Steiniger Weg zur sozialen Integration
"Wir waren sehr optimistisch, dass die Situation für psychisch Kranke nach dem Fall des Eisernen Vorhangs in wenigen Jahren besser werden würde, gerade was die Öffnung der psychiatrischen Anstalten und die sozialen Integration der Patienten betrifft. Inzwischen ist dieser Optimismus dem Gefühl gewichen, dass etwas mit den Reformen falsch gelaufen ist." Die neuen Einrichtungen mit alternativen Hilfsangeboten für psychisch Kranke überlebten nur mithilfe der Unterstützung internationaler Organisationen und seien Exoten geblieben. Die traditionellen Krankenhäuser und Heime hätten trotz angespannter finanzieller Lage ihre Position weiter verfestigt. Der breiten Öffentlichkeit sei der Integrationsgedanke noch völlig fremd. "In Osteuropa ist mit wenig Toleranz für Schwache und Außenseiter zu rechnen.
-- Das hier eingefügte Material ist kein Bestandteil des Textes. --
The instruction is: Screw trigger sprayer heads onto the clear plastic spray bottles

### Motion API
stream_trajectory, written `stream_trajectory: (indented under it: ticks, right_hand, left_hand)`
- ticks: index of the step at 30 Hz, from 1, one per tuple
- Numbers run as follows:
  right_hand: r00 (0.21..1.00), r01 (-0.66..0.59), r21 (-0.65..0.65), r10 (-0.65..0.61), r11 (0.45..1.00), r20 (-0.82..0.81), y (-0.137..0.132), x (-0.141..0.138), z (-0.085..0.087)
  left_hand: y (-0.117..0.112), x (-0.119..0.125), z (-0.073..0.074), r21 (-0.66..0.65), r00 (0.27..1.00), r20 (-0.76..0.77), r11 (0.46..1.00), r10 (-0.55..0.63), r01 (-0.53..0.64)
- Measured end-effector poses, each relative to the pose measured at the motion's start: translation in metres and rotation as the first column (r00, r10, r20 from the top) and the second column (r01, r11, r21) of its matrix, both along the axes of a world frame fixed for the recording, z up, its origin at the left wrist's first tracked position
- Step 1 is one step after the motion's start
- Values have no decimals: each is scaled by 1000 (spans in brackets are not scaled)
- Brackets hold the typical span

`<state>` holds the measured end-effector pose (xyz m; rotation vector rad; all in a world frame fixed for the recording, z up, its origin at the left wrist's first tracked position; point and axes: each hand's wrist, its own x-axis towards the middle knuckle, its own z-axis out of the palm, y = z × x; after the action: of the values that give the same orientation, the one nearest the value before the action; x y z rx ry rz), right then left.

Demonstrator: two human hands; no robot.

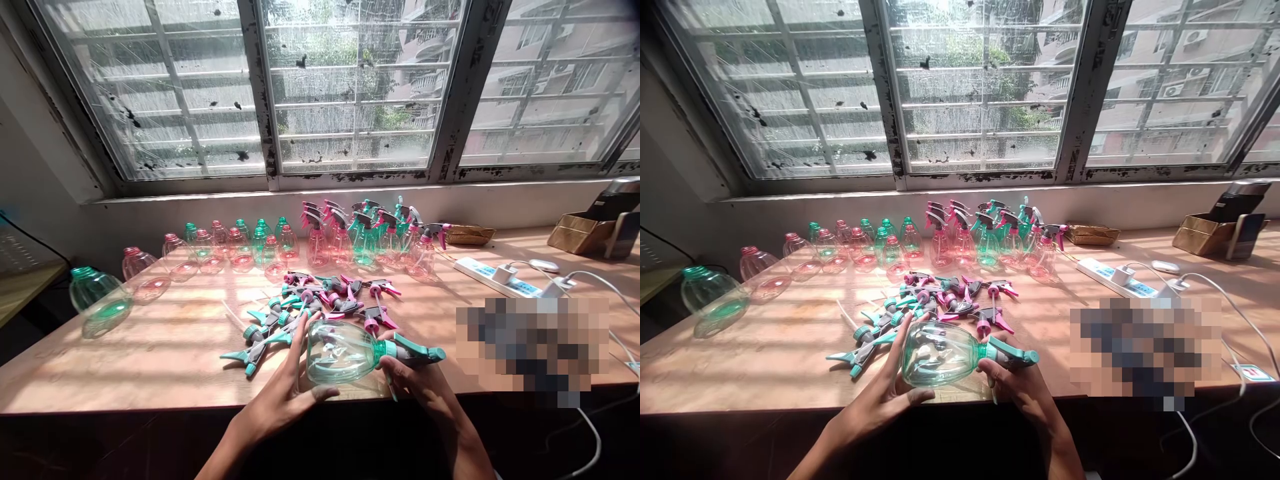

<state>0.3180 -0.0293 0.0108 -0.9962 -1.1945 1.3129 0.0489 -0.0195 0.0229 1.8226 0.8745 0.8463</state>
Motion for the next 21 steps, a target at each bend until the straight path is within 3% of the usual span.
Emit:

Sie werden in einer gesellschaftlich schwierigen Lage eher zu Sündenböcken gemacht."

Fluch und Segen neuer Psychopharmaka
Zwiespältig ist die Rolle der internationalen Pharmaindustrie, die die neuen EU-Staaten nun mit neuen Medikamenten versorgt. "Es ist natürlich gut, wenn es endlich innovative Arzneien zur Behandlung psychischer Störungen auch im Osten gibt. Aber wenn die knappen Ressourcen nur in Tabletten gesteckt werden, haben dringend nötige psychosoziale Therapieansätze keine Chance, jemals in den ehemaligen Ostblockstaaten eingeführt zu werden", erklärte Puras. Litauens Gesundheitssystem wendet durchschnittlich zwei bis drei Millionen Euro auf, um alle Ausgaben für moderne Psychopharmaka zu decken, anstatt die gesamten Kosten für die präventive und rehabilitierende psychiatrische Behandlung von Kindern und Jugendlichen zu übernehmen, kritisierte Puras.